## PROBLEM
Find the line with "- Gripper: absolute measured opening" in the entries below. Repeat it, every following line, and the line with "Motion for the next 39", exactly and with nothing added.
[SOURCE MATERIAL]
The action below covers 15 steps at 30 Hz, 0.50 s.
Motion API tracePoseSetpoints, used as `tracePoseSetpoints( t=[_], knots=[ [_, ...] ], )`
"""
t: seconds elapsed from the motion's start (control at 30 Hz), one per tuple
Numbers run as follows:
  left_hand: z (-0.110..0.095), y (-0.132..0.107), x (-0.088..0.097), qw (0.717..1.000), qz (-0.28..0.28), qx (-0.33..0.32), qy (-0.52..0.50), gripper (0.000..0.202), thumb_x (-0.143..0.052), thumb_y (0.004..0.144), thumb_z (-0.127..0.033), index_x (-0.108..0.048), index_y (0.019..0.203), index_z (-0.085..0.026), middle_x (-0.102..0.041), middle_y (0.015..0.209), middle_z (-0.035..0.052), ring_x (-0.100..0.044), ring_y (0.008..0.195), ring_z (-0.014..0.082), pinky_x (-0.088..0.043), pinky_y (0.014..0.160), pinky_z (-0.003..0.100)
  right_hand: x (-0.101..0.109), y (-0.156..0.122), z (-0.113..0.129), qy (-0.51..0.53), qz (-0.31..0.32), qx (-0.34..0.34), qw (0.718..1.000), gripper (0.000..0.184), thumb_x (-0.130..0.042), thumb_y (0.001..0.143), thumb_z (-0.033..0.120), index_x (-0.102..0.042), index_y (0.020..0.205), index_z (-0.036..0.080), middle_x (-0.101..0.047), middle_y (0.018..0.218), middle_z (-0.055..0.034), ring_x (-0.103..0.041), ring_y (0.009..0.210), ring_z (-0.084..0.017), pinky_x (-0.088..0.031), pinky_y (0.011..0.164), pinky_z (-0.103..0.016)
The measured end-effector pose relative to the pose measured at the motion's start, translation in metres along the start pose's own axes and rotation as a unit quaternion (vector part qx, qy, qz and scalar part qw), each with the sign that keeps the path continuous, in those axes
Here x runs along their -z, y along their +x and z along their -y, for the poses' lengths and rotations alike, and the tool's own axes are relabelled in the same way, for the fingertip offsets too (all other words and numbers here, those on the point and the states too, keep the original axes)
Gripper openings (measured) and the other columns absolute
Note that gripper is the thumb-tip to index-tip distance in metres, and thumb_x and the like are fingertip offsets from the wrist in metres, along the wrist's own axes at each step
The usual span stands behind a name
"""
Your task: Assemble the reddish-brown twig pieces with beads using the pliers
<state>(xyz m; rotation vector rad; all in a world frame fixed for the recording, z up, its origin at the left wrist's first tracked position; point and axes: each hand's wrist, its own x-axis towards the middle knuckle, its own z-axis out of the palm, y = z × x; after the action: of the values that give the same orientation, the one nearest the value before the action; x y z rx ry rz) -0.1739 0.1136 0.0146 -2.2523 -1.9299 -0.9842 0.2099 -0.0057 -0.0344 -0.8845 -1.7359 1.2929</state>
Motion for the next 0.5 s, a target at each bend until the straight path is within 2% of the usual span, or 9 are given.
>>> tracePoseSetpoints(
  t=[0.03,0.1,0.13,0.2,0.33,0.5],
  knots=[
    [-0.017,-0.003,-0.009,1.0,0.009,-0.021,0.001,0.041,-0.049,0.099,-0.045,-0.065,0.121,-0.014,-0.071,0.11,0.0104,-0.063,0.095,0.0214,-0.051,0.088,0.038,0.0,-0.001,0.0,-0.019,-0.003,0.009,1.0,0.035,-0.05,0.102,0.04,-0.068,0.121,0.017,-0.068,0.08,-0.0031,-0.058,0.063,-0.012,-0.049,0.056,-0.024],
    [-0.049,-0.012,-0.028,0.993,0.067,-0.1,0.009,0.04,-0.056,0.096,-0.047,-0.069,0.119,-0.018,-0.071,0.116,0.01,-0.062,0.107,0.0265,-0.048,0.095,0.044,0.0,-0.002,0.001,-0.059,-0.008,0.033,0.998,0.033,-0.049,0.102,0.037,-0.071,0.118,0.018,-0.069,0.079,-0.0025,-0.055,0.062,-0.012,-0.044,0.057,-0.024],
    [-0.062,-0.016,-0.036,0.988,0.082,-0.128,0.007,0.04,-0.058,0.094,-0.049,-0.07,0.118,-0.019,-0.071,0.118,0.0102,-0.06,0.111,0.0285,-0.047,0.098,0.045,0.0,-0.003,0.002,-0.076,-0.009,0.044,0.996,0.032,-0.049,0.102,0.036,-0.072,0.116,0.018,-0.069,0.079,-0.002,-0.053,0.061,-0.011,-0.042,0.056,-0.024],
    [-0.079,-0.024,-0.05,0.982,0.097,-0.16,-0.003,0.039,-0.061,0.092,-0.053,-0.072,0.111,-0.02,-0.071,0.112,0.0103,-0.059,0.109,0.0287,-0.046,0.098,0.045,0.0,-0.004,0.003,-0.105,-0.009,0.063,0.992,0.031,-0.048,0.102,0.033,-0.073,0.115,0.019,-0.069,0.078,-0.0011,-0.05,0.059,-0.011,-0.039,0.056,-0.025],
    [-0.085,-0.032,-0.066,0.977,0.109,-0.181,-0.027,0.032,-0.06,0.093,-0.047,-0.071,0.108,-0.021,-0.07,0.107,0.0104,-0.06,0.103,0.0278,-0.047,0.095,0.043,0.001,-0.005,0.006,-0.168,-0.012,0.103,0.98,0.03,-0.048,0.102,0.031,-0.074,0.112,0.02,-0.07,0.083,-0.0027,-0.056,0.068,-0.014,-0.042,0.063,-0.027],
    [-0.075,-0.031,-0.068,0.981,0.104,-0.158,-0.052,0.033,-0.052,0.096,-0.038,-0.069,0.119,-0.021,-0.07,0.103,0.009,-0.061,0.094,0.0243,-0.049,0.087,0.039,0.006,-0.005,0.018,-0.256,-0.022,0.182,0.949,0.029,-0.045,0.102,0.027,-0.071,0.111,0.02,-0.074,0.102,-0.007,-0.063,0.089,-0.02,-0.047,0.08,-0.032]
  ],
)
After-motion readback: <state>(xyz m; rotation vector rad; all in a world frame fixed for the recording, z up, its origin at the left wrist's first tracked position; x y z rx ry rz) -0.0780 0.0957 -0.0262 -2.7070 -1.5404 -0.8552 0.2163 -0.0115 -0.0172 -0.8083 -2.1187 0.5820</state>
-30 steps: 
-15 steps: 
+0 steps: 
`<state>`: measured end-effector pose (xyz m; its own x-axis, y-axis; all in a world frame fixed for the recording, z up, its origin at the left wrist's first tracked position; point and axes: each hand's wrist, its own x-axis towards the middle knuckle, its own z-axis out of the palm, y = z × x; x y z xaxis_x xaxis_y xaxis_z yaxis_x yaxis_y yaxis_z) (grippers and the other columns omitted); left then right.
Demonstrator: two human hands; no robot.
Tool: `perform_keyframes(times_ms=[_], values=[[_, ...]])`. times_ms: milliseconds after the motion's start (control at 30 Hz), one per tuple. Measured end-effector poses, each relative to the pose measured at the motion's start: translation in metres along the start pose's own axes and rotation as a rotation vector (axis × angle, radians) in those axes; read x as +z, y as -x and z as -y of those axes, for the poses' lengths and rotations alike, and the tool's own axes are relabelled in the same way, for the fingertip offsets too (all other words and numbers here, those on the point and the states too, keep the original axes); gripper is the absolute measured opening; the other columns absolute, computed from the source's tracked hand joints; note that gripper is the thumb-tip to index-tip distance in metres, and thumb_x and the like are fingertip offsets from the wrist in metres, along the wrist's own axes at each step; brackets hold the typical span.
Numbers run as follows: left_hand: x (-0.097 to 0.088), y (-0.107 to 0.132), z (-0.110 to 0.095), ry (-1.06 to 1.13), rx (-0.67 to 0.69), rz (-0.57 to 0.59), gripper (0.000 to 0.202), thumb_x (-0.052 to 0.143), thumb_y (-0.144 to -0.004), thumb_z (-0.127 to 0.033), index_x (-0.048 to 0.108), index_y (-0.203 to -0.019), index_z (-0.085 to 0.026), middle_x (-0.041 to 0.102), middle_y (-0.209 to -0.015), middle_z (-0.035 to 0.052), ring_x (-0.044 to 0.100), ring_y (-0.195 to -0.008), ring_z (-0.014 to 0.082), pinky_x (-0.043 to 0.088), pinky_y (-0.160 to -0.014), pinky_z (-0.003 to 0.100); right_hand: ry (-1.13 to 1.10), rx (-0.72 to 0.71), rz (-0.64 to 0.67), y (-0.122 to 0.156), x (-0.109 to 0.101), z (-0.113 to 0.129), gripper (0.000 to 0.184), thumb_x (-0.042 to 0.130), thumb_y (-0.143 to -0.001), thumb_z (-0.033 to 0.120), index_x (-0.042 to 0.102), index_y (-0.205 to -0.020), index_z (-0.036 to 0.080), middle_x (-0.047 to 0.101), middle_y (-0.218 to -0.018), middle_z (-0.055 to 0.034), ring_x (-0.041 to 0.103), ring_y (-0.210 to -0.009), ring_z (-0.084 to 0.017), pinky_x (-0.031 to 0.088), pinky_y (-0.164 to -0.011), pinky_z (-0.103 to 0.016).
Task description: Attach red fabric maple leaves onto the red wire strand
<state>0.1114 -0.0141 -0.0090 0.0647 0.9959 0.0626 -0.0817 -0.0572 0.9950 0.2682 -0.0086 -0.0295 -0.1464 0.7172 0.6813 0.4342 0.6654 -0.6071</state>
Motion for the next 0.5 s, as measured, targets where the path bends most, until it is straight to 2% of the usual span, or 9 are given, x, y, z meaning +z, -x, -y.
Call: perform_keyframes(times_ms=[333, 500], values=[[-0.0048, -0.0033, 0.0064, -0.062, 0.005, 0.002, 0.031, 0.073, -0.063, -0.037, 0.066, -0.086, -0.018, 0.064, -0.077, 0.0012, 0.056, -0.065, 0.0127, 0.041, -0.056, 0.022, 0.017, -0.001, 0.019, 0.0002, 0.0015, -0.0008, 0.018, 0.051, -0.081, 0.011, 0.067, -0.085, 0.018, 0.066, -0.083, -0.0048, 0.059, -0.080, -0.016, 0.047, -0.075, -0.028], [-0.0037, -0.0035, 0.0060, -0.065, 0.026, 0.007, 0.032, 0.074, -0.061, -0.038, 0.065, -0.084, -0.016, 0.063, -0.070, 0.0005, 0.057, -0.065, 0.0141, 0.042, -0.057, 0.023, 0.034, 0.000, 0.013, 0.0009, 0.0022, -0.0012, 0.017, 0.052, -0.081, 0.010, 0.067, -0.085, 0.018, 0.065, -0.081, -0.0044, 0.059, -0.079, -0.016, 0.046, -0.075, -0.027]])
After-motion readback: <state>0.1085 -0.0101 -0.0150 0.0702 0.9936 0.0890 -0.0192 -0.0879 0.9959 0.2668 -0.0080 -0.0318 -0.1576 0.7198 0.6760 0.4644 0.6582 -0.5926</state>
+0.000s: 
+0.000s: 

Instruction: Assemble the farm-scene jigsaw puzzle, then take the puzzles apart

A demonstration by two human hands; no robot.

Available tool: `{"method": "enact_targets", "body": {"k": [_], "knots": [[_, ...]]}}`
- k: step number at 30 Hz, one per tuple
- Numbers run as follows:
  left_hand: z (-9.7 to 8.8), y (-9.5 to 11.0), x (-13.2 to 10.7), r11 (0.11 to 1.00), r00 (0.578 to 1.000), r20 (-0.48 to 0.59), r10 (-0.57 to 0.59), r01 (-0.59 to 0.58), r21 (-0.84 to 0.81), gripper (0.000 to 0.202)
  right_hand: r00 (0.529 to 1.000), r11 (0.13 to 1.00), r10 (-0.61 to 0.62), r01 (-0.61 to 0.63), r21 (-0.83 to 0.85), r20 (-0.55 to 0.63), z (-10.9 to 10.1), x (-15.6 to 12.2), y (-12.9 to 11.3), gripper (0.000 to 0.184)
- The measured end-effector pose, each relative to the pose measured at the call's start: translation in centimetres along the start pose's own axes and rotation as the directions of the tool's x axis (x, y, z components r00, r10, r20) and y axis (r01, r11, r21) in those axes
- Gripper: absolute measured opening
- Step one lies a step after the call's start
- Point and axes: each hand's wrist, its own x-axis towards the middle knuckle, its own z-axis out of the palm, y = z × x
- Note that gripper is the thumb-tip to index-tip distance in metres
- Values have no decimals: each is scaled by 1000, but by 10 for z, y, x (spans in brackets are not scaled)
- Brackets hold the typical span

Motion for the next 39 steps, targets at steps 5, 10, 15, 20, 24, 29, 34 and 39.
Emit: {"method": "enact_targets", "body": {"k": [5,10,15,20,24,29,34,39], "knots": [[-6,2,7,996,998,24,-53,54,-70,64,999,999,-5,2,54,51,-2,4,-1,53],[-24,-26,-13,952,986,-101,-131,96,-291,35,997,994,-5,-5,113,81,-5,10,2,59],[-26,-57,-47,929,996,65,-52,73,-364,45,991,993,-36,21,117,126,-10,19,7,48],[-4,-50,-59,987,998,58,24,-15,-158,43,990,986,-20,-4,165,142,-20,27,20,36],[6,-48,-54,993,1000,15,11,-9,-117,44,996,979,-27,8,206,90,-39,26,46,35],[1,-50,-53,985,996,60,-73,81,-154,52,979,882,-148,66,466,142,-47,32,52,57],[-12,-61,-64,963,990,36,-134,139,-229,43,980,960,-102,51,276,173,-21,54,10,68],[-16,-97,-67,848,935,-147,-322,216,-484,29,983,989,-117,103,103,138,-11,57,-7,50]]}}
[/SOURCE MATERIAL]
## SOLUTION FOR THIS TASK
- Gripper: absolute measured opening
- Step one lies a step after the call's start
- Point and axes: each hand's wrist, its own x-axis towards the middle knuckle, its own z-axis out of the palm, y = z × x
- Note that gripper is the thumb-tip to index-tip distance in metres
- Values have no decimals: each is scaled by 1000, but by 10 for z, y, x (spans in brackets are not scaled)
- Brackets hold the typical span

Motion for the next 39 steps, targets at steps 5, 10, 15, 20, 24, 29, 34 and 39.

There is nothing else to this exercise.